According to Darkfost, a contributor at CryptoQuant, February is likely to close with the weakest spot trading volumes for Bitcoin since the beginning of 2024. He attributes this decline to a broader reduction in risk appetite among traders, who are now taking a step back from making directional bets as they wait for more concrete macroeconomic or technical confirmations.
He noted that the current trend is moving alongside Bitcoin’s price revisiting earlier levels seen in 2024. Market uncertainties surrounding Bitcoin have prompted many investors to adopt a more cautious approach, leading to a noticeable decrease in risk-taking across the board.

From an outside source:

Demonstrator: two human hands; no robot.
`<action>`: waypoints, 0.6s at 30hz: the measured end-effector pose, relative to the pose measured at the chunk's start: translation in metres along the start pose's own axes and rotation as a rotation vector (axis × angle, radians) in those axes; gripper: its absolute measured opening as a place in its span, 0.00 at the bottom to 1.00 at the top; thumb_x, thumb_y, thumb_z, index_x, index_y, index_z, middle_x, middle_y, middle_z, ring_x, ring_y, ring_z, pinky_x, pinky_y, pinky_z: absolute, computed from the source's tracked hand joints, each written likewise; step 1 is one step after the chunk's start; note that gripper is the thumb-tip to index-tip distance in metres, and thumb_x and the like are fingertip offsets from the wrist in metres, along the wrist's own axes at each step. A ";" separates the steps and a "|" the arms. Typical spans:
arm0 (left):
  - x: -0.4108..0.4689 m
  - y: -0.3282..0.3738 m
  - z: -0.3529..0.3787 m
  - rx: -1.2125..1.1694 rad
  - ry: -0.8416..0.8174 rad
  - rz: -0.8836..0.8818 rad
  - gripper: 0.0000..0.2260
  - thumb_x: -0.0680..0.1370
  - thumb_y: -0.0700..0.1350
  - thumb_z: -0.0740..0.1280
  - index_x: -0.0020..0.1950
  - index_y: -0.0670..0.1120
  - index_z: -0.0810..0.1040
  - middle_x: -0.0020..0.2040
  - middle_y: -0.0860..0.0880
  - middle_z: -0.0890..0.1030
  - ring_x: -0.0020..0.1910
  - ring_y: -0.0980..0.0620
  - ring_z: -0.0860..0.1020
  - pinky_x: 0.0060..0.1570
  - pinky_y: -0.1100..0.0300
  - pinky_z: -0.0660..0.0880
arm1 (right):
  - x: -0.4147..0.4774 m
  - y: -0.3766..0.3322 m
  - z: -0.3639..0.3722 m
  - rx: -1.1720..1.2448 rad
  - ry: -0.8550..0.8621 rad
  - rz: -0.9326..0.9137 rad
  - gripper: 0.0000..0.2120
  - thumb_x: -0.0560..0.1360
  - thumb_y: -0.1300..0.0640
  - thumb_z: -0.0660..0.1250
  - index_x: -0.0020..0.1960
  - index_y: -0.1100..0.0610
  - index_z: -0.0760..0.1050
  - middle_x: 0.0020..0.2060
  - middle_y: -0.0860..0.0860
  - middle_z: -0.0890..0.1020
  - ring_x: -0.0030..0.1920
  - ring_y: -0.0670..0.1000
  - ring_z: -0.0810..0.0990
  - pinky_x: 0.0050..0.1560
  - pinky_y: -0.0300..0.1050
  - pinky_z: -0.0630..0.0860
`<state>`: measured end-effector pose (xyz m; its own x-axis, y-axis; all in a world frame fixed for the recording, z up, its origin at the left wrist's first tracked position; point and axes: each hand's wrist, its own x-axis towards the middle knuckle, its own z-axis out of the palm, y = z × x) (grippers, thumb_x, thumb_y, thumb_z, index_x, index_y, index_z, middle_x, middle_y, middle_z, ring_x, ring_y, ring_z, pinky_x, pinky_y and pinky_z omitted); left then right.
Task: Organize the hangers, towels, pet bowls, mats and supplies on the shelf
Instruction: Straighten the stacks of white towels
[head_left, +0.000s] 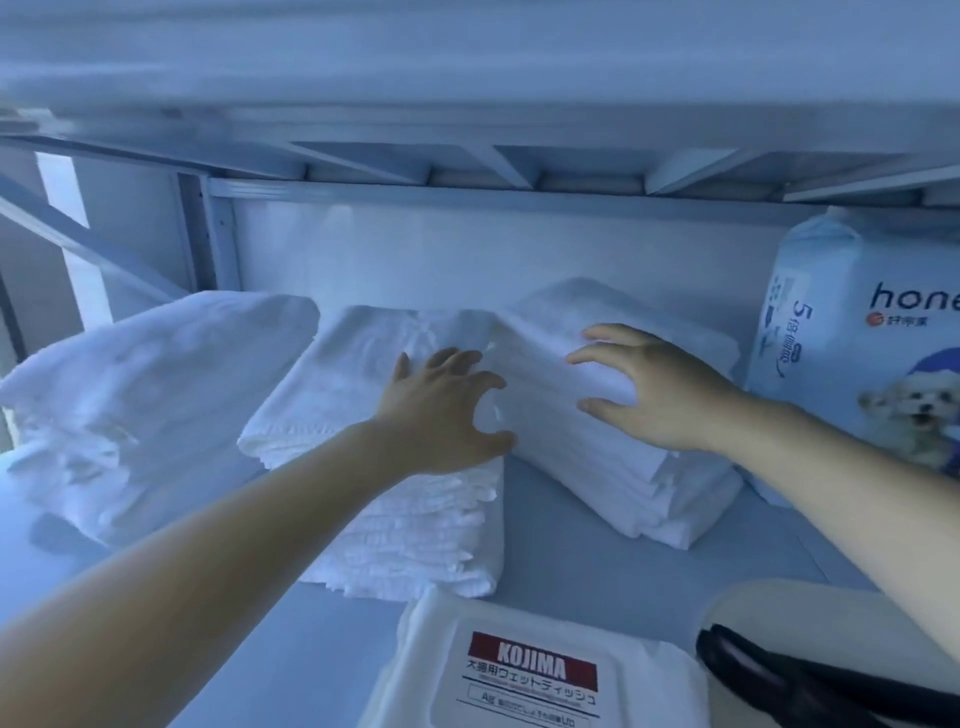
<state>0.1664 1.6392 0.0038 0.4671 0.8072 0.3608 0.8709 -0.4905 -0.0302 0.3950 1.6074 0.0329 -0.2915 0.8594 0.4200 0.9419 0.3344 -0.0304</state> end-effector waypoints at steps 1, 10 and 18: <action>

The pervasive slowdown in trading can be observed across major exchanges. While Binance maintains a significant lead with nearly $75 billion in spot volume for February, followed by Gate.io at $25 billion and Bybit at $20 billion, even Binance is affected by the overall market contraction.
Since Bitcoin achieved its last all-time high in October, trading volumes on leading exchanges have halved. For instance, Binance’s volume has plummeted from $198 billion to $75 billion, Gate.io’s from $53 billion to $25 billion, and Bybit’s from $41 billion to $20 billion. This downturn reflects a broader market withdrawal rather than isolated issues tied to specific exchanges.
Darkfost also connected this liquidity downturn to the aftermath of the shock event on October 10, during which open interest plummeted by over 70,000 BTC, equating to approximately $8 billion, precipitating a sharp reduction in leveraged positions. This incident seems to have instigated a wider withdrawal from active crypto trading.
He emphasized that this disengagement phase directly corresponds with the ongoing trend of declining spot trading volumes on major platforms. The significance of spot volume lies in its ability to reflect genuine demand, in contrast to the more volatile nature of leveraged trading.
In the face of these challenges, CryptoQuantβs CEO, Ki Young Ju, mentioned a more positive short-term analysis, pointing out that signs of selling pressure on Coinbase appear to be diminishing.
The latest data shows the Coinbase Premium Index returning to positive levels after spending a significant period below zero during February. This recovery, now hovering around 0.006 as Bitcoin trades close to $68,300, indicates a narrowing of the discount on Coinbase compared to offshore exchanges, suggesting a reduction in selling pressure from U.S. investors.
This observation, however, does not negate Darkfost’s broader concerns. Rather, they may complement each other; while liquidity remains thin and market conviction low, one key metric regarding immediate selling intensity is no longer worsening.
For a significant turnaround to occur, Darkfost clarified, an increase in spot volume would be critical. Currently, the simultaneous contraction in trading volumes reflects a market phase dominated by caution, where traders emphasize capital preservation over exposure to price direction, waiting for more definitive signals. As of now, Bitcoin finds itself in a prolonged holding pattern, where, despite reduced selling on Coinbase, the overall market still lacks the necessary depth for a more substantial move.
At the time of reporting, Bitcoin’s price stood at $68,153.